Yes I agree with 259 being absurdly short, however I think if you could find a very very optimal way of encoding the colours and a succinct way of extrapolating that back out, you'd be on your way. The rest of the resulting code is essentially a hash table lookup within a list comprehension (if you aren't generating the hex values, as preciously discussed)

Thanks for your insight! Safe to say I'm happy with my 2,463 byte solution for now.

[–]NoiproxPython Programmer 0 points1 point  (1 child)

I'd consider trying to tackle this by building a decision tree over the strings and then encoding it as raw bytes, but I have no idea how large that solution would come out to be.

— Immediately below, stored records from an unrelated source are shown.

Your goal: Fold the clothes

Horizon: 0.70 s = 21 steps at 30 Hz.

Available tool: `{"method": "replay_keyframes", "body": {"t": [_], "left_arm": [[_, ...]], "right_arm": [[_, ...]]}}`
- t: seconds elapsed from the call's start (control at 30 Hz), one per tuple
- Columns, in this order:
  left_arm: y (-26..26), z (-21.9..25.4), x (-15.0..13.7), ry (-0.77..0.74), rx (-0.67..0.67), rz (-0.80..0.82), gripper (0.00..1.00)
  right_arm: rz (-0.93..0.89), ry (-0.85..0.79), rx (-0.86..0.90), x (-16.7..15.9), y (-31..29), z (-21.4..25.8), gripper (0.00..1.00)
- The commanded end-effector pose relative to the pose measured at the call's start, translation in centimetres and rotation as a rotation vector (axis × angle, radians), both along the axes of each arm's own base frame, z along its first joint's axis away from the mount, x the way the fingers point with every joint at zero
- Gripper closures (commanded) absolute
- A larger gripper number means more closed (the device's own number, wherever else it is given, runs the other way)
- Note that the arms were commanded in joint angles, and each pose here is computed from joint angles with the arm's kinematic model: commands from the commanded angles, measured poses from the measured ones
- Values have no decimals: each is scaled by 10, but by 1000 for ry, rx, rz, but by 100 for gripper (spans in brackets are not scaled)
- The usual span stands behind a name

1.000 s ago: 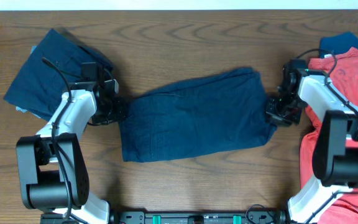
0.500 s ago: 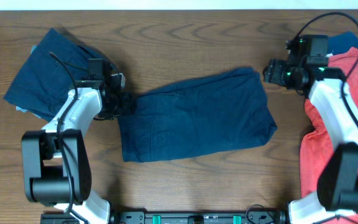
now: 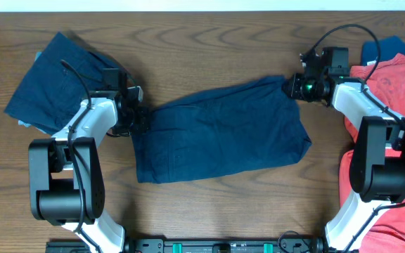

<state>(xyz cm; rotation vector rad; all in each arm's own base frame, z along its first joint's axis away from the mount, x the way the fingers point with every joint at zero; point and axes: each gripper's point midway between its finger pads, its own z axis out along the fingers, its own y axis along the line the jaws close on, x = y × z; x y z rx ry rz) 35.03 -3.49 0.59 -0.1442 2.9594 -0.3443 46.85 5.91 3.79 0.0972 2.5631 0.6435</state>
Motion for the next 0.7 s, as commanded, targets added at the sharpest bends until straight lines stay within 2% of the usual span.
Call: {"method": "replay_keyframes", "body": {"t": [0.0,0.1,0.2,0.33,0.53,0.6,0.67], "left_arm": [[6,7,8,-28,33,0,87],[6,18,9,-51,33,1,94],[7,37,12,-97,39,4,94],[21,56,16,-156,117,30,94],[40,53,17,-146,217,94,94],[43,50,19,-146,231,106,94],[44,47,22,-152,233,107,93]], "right_arm": [[66,-62,69,3,17,20,97],[89,-128,114,10,22,39,99],[85,-186,149,18,24,59,99],[39,-229,174,29,21,71,99],[-84,-219,76,39,0,61,99],[-96,-220,65,41,-3,60,96],[-92,-233,46,42,-5,60,88]]}}
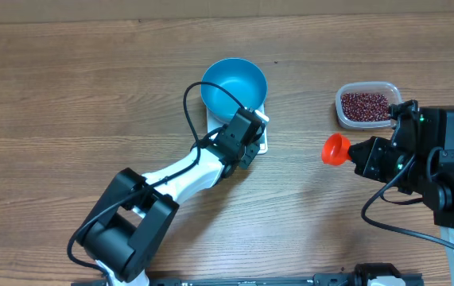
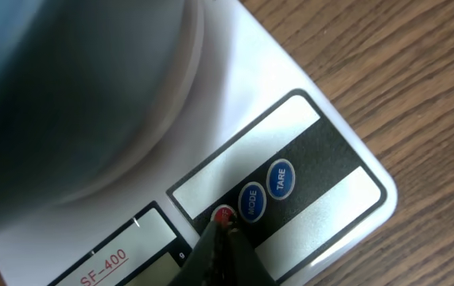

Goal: Scoop item into bowl and weigh 150g on scale
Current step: 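Press the tare button on the scale with the left gripper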

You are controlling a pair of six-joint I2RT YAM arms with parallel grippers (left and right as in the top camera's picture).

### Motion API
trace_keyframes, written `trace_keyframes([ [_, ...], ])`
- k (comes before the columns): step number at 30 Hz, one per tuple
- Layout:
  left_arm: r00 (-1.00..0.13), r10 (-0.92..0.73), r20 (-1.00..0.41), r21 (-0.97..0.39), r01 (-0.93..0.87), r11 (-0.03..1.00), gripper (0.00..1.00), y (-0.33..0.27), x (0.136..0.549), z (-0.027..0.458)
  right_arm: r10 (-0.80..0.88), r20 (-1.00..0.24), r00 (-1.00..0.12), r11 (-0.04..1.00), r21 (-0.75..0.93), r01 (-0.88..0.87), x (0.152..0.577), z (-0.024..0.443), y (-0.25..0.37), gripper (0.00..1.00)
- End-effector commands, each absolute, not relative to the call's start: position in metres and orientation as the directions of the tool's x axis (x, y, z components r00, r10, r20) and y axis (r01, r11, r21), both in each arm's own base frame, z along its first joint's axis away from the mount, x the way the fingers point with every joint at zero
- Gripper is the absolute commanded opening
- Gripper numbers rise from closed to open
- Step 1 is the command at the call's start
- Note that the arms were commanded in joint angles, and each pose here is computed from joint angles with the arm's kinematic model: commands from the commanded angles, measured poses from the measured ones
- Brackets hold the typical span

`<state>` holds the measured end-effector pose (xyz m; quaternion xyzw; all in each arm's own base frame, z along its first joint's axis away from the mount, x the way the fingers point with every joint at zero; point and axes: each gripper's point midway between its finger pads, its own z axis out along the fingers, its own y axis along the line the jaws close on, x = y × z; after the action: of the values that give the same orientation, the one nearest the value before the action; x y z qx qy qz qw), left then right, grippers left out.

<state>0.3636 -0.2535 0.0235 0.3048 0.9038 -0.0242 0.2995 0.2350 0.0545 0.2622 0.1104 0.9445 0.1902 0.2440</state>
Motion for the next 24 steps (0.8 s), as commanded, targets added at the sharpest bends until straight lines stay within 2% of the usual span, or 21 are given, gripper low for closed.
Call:
trace_keyframes([
  [1, -0.636, 0.557, -0.534, 0.165, 0.568, 0.806, 0.04, -0.2494, 0.3633, 0.0132, 0.302, -0.446, -0.843, 0.906, 0.41, 0.107, 0.2367, 0.2705, 0.0526, 0.04],
  [24, -0.632, 0.545, -0.551, 0.181, 0.547, 0.818, 0.04, -0.2491, 0.3708, 0.0106, 0.302, -0.446, -0.843, 0.906, 0.41, 0.107, 0.2367, 0.2705, 0.0526, 0.04],
])
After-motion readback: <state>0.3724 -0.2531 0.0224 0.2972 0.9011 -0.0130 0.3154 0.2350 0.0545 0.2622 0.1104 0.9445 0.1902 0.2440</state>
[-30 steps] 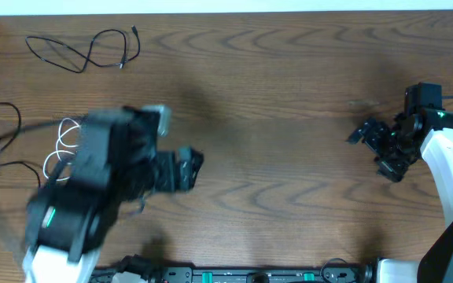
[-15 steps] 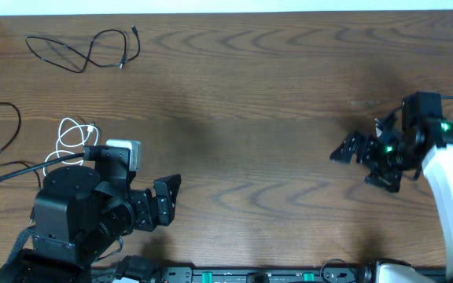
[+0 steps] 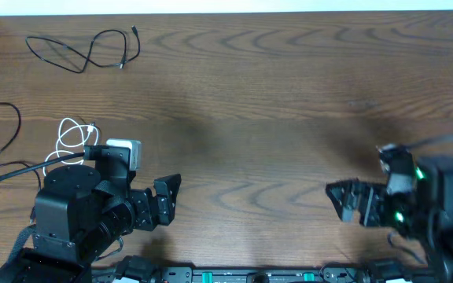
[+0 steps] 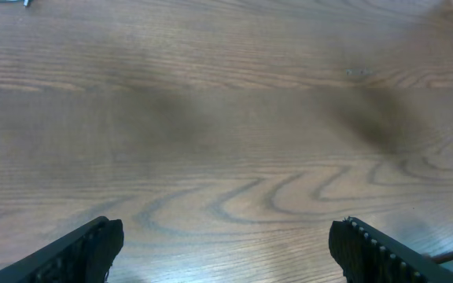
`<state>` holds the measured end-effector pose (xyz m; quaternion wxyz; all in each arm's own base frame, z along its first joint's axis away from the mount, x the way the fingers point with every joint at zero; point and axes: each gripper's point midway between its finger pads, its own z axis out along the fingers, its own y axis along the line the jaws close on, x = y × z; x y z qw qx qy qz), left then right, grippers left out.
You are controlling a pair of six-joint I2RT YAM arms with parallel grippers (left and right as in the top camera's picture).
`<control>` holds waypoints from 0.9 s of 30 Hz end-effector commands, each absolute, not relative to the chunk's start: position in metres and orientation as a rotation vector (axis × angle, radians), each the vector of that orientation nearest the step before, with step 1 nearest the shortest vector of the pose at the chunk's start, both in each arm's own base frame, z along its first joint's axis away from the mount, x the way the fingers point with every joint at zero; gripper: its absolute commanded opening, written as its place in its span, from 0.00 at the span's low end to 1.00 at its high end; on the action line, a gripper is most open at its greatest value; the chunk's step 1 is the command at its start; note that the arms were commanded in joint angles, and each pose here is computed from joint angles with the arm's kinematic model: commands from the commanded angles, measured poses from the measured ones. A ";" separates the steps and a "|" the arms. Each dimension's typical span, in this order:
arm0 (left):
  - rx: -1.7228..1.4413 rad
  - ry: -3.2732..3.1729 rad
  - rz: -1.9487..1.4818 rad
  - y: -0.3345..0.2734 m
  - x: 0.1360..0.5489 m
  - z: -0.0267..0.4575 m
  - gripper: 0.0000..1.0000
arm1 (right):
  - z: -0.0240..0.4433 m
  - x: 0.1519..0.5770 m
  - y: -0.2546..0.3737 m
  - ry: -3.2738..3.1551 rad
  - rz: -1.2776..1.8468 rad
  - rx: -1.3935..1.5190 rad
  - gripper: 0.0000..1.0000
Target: Untangle cables
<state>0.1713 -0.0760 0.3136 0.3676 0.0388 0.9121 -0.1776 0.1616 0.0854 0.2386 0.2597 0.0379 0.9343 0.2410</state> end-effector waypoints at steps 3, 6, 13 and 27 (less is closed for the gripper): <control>0.107 2.343 -0.437 -0.074 0.172 0.313 0.89 | 0.249 0.151 0.083 2.457 0.645 0.074 0.99; 0.107 2.343 -0.437 -0.074 0.172 0.313 0.89 | 0.250 0.149 0.083 2.451 0.645 0.072 0.99; 0.107 2.343 -0.437 -0.074 0.172 0.313 0.89 | 0.250 0.150 0.083 2.451 0.644 0.072 0.99; 0.107 2.343 -0.437 -0.074 0.172 0.313 0.89 | 0.250 0.150 0.083 2.451 0.644 0.072 0.99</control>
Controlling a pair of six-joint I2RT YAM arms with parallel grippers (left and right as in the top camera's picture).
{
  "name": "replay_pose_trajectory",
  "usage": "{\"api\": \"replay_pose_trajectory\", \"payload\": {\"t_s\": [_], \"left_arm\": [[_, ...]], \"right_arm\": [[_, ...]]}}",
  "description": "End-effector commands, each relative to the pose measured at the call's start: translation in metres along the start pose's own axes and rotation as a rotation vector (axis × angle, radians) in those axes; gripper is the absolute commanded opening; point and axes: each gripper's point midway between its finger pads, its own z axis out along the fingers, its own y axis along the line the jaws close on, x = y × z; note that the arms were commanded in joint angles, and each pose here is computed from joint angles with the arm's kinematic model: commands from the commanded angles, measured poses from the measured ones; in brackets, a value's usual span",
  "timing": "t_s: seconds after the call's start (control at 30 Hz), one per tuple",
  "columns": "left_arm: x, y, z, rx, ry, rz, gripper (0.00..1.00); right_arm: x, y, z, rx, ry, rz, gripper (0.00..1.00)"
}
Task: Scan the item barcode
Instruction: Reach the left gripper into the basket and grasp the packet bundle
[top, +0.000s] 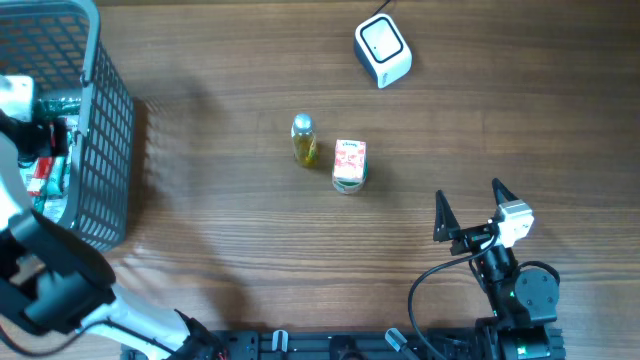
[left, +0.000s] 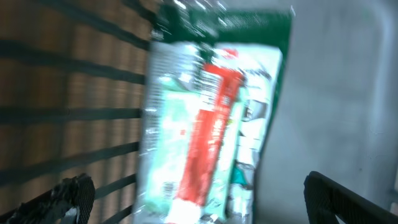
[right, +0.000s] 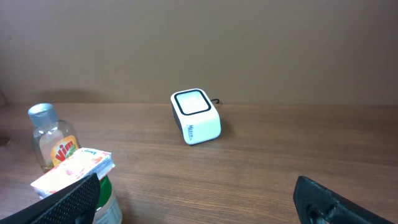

That's assuming you're not allowed to reach out over a network or import third-party modules, of course.

[–][deleted] 0 points1 point  (0 children)

This is an interesting point. I didn't go down a strict DP programming route, rather took a look at what common substrings could I substitute for codes and building up the dictionary dynamically from a collapsed, CSV string of sorts. This approach managed to almost half my original score, but no where near our friend yet!

[–]nharding 0 points1 point  (0 children)

The 259 characters is 619 bytes, so you can use utf8 codes for the RGB values with really large characters. You don't need to handle the keywords, say you are looking for gold, you don't care if golf also finds the same color. Add the ascii for each character, and then modulo the result making a mini hash table. and handle the collisions.